▸ AIM OF THE EXERCISE
Only the pictures are to be omitted; everything else in the listing must be reproduced exactly.

▸ PROVIDED MATERIAL
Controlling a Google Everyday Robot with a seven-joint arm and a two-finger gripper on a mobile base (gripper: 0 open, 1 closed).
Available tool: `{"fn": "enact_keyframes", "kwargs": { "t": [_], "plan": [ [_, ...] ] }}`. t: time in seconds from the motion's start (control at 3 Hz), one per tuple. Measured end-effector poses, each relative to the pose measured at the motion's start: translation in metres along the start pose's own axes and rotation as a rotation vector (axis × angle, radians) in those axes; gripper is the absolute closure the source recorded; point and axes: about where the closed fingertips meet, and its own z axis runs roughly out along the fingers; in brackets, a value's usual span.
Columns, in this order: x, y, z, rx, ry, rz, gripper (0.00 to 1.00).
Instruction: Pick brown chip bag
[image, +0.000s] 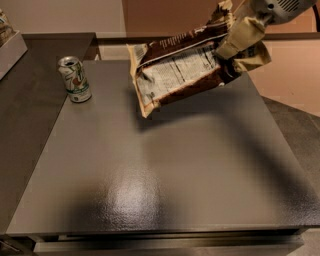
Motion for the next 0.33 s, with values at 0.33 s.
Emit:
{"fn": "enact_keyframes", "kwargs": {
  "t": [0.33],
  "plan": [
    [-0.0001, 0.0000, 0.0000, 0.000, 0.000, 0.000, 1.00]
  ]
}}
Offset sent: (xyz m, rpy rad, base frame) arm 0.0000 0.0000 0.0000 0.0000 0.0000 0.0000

▸ SOLVED PROBLEM
Controlling a Google Everyday Robot with a seven-joint arm and a two-finger gripper on a mobile base (gripper: 0 open, 1 closed).
Available tool: `{"fn": "enact_keyframes", "kwargs": { "t": [_], "plan": [ [_, ...] ] }}`. t: time in seconds from the motion's start (control at 3 Hz), one per tuple. Measured end-effector poses, each relative to the pose measured at the motion's start: translation in metres along the start pose's own axes and rotation as a rotation vector (axis × angle, radians) in those axes; gripper is the absolute closure the source recorded; point and axes: about where the closed fingertips meet, and its own z axis runs roughly out along the fingers; in brackets, a value's usual span.
Columns, in this order: x, y, z, rx, ry, rz, gripper (0.00 to 1.00).
Instruction: Pick brown chip bag
[image, +0.000s] 
Motion for the next 0.33 s, with values at 0.33 s.
Emit:
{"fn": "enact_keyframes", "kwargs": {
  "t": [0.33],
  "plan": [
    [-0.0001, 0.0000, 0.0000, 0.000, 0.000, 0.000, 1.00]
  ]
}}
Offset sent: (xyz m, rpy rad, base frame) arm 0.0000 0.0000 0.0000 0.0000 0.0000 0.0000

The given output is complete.